(PROMPT)
Reproduce word for word the lines between those holding "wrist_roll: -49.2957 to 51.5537" and "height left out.", inclusive, and nothing else from the data below.

*** Block opens ***

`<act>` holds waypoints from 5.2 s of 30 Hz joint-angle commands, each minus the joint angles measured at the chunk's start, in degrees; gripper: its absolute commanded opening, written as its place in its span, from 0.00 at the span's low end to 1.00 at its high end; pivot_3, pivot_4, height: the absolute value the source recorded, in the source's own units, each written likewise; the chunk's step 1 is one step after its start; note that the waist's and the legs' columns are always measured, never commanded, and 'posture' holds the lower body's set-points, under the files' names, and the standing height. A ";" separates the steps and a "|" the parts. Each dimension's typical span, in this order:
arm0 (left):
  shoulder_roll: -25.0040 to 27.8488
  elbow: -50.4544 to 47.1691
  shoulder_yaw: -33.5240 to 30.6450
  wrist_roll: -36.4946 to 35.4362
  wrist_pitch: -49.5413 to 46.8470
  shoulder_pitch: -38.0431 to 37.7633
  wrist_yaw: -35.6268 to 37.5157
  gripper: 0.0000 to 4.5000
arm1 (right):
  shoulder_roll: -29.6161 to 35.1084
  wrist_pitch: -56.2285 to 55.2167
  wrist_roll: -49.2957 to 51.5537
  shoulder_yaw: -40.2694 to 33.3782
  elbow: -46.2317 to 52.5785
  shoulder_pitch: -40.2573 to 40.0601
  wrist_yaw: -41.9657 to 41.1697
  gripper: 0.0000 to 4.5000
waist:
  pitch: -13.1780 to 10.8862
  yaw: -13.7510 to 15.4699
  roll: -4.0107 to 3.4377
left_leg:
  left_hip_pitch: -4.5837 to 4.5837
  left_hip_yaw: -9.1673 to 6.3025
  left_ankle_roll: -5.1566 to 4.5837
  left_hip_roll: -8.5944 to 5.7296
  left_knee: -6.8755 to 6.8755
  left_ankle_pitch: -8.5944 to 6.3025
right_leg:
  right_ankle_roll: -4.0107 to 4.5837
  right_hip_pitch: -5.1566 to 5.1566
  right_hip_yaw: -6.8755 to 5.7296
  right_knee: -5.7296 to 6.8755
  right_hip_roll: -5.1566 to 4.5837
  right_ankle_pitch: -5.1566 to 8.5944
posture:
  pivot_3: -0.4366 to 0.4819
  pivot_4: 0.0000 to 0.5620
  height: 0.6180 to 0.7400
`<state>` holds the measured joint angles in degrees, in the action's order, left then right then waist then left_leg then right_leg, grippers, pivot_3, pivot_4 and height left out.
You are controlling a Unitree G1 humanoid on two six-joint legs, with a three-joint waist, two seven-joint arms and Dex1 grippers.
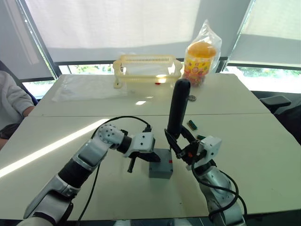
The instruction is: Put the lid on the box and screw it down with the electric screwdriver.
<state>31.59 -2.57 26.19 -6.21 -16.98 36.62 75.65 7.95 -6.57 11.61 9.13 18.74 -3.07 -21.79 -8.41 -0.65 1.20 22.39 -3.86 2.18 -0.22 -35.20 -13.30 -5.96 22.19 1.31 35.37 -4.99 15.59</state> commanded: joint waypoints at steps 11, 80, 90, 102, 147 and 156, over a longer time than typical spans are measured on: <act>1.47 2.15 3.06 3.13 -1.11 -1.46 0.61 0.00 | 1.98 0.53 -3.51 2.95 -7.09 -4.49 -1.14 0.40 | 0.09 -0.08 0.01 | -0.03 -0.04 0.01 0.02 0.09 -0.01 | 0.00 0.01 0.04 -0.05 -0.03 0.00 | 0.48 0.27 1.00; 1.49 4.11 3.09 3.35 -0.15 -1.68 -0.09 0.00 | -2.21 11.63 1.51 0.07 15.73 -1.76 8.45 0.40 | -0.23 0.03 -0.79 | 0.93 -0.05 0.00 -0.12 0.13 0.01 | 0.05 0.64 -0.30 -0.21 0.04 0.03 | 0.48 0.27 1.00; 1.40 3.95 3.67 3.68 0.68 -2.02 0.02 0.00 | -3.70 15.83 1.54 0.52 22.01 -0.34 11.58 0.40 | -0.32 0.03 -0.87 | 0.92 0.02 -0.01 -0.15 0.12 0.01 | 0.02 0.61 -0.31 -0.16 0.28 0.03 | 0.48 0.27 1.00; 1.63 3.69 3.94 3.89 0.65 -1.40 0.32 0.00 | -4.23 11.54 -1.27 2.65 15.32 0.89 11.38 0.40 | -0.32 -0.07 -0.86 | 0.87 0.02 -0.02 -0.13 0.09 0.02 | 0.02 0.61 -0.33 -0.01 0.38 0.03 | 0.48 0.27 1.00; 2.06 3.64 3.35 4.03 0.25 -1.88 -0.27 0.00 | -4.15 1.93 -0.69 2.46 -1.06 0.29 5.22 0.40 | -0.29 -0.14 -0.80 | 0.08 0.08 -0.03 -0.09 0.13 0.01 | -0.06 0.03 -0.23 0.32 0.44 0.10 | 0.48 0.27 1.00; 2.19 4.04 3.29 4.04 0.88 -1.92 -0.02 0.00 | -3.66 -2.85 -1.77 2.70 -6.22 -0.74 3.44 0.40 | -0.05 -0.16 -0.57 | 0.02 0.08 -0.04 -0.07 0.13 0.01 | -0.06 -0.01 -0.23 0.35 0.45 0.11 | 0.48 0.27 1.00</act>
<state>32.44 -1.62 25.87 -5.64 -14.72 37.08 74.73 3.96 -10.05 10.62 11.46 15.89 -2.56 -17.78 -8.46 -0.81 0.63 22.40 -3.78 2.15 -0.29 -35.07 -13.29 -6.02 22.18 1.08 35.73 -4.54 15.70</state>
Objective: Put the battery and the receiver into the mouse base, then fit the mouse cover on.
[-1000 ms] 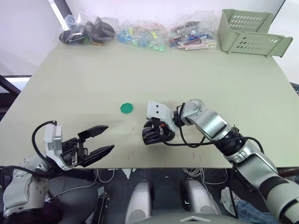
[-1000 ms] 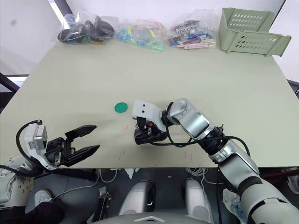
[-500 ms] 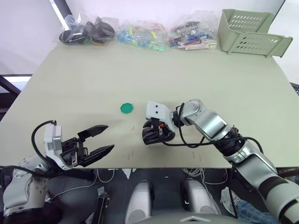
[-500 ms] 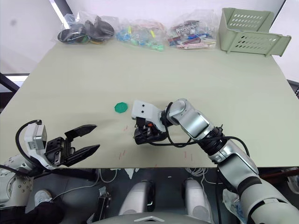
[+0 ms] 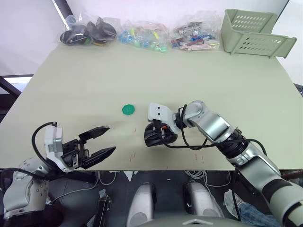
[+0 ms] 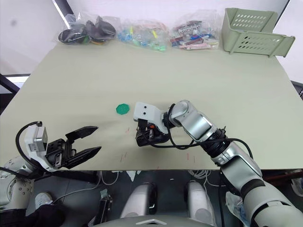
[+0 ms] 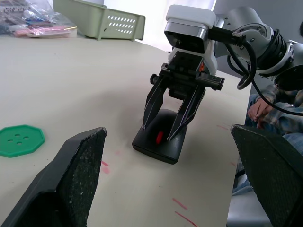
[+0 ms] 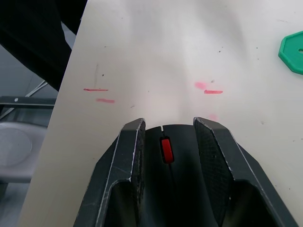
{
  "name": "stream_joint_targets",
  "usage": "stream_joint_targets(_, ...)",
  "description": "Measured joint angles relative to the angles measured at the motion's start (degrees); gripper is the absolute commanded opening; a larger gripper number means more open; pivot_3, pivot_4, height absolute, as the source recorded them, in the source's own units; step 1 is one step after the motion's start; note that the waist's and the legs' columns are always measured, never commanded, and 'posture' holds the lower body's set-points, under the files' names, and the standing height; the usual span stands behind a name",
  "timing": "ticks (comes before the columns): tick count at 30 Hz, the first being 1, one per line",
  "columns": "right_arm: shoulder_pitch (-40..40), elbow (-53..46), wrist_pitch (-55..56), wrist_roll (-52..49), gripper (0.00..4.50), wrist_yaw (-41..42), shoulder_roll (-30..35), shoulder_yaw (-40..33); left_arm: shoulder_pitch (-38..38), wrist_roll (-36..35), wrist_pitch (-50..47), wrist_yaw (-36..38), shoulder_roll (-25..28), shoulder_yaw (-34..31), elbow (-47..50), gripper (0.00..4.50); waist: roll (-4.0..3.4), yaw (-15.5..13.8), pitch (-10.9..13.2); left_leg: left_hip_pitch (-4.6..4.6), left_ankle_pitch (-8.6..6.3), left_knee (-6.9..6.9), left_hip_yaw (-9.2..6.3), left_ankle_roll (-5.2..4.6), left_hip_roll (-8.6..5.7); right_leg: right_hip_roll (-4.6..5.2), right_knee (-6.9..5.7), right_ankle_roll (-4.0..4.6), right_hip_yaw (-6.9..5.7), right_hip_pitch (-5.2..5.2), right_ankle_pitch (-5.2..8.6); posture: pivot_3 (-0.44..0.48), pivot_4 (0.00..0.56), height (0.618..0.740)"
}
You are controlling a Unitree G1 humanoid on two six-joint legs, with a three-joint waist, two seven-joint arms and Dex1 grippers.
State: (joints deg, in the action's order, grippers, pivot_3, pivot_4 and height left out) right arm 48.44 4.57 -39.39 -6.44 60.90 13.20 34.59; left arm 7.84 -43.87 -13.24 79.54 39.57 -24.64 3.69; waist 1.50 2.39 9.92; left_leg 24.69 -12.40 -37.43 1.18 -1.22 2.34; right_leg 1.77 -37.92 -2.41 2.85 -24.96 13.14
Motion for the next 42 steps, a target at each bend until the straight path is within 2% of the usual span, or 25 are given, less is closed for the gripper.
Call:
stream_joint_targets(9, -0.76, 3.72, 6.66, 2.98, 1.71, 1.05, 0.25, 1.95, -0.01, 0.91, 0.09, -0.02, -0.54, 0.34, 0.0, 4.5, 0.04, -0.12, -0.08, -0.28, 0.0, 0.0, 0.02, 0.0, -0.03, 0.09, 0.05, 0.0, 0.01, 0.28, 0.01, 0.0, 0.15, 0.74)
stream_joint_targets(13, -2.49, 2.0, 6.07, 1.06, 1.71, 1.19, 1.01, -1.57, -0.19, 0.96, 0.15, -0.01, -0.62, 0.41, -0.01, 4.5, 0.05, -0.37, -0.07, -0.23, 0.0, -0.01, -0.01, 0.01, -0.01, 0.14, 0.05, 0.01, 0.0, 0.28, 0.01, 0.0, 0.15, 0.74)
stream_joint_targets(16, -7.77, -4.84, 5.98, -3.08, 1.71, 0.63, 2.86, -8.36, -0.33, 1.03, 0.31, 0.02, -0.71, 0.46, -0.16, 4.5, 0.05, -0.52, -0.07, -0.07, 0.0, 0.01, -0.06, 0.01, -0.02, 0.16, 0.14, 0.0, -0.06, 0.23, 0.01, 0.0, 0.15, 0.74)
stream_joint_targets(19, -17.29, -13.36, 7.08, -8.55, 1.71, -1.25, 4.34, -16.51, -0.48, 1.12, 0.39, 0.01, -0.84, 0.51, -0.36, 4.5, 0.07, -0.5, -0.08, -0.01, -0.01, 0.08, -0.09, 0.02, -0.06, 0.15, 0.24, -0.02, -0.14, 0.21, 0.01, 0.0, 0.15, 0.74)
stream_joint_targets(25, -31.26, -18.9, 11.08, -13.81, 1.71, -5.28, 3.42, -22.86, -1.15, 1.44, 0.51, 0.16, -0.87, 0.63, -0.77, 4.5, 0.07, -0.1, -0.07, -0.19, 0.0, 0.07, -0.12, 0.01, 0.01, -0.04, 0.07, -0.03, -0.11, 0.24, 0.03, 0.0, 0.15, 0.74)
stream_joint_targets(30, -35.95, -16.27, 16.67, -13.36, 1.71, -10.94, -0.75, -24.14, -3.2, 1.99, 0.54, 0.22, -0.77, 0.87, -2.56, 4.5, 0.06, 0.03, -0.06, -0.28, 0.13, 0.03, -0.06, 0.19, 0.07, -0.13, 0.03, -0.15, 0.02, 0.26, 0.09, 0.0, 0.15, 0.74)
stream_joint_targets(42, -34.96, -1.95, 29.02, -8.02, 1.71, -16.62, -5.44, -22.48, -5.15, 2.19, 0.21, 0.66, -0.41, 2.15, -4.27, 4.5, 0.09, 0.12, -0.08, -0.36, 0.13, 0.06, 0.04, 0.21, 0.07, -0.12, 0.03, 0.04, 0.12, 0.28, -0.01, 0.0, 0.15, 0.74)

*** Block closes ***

(RESULT BELOW)
  wrist_roll: -49.2957 to 51.5537
  shoulder_yaw: -40.2694 to 33.3782
  elbow: -46.2317 to 52.5785
  shoulder_pitch: -40.2573 to 40.0601
  wrist_yaw: -41.9657 to 41.1697
  gripper: 0.0000 to 4.5000
waist:
  pitch: -13.1780 to 10.8862
  yaw: -13.7510 to 15.4699
  roll: -4.0107 to 3.4377
left_leg:
  left_hip_pitch: -4.5837 to 4.5837
  left_hip_yaw: -9.1673 to 6.3025
  left_ankle_roll: -5.1566 to 4.5837
  left_hip_roll: -8.5944 to 5.7296
  left_knee: -6.8755 to 6.8755
  left_ankle_pitch: -8.5944 to 6.3025
right_leg:
  right_ankle_roll: -4.0107 to 4.5837
  right_hip_pitch: -5.1566 to 5.1566
  right_hip_yaw: -6.8755 to 5.7296
  right_knee: -5.7296 to 6.8755
  right_hip_roll: -5.1566 to 4.5837
  right_ankle_pitch: -5.1566 to 8.5944
posture:
  pivot_3: -0.4366 to 0.4819
  pivot_4: 0.0000 to 0.5620
  height: 0.6180 to 0.7400
`<state>` holds the measured joint angles in degrees, in the action's order, left then right then waist then left_leg then right_leg, grippers, pivot_3, pivot_4 and height left out.

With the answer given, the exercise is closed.